Beginning with the first line, copy out each line of the material until the line containing "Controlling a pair" has been copied as well.

• **Recorded data**
+++

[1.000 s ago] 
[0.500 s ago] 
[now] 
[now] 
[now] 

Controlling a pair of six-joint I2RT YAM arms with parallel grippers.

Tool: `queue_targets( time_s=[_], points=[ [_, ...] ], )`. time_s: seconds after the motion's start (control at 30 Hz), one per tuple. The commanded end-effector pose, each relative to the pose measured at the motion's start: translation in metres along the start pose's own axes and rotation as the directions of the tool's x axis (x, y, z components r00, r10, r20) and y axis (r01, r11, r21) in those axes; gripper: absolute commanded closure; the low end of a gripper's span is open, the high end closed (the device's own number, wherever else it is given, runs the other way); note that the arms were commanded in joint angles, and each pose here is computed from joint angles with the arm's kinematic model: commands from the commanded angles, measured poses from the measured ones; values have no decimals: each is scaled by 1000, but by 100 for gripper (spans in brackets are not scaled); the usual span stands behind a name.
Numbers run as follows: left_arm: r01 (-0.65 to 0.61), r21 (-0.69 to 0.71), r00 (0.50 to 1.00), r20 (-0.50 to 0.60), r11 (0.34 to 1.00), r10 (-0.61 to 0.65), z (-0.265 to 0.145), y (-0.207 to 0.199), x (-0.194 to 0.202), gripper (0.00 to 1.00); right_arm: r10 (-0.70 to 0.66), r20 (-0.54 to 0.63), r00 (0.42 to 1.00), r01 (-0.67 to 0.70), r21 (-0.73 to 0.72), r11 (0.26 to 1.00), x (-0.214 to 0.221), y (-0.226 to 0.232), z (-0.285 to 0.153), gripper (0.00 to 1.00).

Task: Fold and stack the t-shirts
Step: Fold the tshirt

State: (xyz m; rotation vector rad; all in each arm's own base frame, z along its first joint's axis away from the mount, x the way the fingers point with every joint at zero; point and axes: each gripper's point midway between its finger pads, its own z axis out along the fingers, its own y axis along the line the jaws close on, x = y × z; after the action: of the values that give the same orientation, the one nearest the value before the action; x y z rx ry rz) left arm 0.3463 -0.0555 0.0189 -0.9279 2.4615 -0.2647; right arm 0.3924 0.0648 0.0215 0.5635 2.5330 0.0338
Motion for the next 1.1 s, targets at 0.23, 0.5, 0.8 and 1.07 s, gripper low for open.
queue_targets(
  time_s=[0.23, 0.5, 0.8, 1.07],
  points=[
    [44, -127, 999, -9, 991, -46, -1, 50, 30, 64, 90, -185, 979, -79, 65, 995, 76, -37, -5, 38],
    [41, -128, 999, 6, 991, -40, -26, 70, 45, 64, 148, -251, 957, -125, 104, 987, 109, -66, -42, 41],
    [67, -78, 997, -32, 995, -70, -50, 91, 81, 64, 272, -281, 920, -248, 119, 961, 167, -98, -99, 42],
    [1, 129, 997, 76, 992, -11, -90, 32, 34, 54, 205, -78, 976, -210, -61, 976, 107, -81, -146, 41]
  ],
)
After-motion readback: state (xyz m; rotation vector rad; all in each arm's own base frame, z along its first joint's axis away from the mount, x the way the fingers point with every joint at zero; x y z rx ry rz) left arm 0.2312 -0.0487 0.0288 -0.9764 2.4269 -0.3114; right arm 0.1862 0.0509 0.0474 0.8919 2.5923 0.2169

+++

• **Exercise result**
[1.000 s ago] 
[0.500 s ago] 
[now] 
[now] 
[now] 

Controlling a pair of six-joint I2RT YAM arms with parallel grippers.

Now the answer is complete.